## WHAT YOU SHOULD DO
Copy out every line holding the string "person" from the records below.

## THE DATA

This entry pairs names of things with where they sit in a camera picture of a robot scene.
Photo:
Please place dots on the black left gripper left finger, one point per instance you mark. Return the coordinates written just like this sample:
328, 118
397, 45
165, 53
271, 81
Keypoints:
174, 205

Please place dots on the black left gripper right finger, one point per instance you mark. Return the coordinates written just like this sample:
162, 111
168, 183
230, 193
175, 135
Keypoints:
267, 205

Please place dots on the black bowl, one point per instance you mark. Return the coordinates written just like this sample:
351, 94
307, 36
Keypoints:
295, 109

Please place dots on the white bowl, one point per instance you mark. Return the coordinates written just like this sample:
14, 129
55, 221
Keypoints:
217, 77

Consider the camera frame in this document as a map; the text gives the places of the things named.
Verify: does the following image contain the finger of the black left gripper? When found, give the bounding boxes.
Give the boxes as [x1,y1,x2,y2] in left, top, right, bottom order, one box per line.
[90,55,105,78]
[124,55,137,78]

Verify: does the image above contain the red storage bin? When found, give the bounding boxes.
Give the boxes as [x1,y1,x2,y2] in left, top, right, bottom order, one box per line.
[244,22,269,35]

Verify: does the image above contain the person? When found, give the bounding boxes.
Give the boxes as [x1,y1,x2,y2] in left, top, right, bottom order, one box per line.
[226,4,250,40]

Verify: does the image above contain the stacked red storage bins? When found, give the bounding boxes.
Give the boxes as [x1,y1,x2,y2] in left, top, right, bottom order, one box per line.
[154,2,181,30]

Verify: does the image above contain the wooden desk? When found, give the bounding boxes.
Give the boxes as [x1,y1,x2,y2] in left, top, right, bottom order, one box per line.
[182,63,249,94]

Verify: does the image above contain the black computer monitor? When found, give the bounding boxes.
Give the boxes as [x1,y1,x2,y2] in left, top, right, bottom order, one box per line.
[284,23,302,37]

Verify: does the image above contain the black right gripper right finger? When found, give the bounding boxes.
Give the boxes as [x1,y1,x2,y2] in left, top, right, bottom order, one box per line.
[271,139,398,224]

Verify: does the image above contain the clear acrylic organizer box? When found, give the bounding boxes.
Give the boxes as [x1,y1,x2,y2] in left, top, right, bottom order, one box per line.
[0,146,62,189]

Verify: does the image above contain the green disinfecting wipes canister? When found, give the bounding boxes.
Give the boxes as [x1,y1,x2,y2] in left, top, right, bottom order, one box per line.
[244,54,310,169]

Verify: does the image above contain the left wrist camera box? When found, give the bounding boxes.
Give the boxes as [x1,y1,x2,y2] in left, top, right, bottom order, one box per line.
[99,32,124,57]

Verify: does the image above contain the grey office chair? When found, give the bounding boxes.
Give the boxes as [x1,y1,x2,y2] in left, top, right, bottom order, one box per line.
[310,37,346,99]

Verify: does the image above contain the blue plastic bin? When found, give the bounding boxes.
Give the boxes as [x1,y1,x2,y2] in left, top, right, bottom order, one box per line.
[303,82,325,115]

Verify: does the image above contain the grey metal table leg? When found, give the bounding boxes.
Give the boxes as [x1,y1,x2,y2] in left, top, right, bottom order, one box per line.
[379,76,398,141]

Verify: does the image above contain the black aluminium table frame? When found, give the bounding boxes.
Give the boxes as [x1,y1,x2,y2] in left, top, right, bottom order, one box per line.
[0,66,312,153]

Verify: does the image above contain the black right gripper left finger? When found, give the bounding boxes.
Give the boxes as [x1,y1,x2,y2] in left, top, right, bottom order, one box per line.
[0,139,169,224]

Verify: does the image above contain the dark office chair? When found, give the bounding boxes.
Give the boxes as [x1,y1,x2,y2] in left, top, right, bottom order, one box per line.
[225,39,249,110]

--

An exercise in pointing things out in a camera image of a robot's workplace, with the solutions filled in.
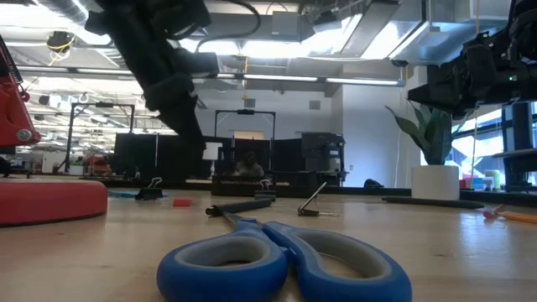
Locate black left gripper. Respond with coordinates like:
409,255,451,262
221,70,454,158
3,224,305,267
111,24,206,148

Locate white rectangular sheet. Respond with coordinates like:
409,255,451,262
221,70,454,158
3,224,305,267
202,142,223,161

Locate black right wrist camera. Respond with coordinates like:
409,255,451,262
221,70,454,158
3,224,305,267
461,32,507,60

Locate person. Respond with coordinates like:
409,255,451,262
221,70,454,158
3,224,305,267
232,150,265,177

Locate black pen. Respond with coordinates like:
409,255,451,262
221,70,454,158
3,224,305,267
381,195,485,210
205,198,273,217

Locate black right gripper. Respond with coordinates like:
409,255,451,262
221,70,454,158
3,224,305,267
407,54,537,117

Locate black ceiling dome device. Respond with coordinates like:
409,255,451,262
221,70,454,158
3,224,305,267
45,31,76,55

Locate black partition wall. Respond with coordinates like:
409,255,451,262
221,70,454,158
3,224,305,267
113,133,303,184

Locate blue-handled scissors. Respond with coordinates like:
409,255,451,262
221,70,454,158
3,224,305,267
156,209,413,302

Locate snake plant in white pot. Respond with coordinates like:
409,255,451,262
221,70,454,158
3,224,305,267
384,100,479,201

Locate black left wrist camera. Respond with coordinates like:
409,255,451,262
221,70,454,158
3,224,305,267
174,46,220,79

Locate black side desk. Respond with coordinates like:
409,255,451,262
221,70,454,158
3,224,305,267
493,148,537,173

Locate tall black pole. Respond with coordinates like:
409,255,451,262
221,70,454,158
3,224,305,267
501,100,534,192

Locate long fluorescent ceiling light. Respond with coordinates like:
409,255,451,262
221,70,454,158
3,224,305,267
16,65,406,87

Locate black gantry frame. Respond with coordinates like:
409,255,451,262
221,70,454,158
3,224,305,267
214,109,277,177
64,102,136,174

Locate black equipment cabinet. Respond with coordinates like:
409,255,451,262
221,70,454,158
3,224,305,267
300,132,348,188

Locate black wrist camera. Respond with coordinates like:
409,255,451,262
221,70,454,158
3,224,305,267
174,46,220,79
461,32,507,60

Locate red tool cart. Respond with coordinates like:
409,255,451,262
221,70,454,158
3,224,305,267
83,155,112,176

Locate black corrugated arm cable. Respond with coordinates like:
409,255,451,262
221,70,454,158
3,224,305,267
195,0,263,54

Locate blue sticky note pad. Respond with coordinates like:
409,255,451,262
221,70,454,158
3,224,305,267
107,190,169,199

## EXERCISE RESULT
Verify: does the image above contain the person? When found, give the bounding boxes.
Locate person. Respond with coordinates like:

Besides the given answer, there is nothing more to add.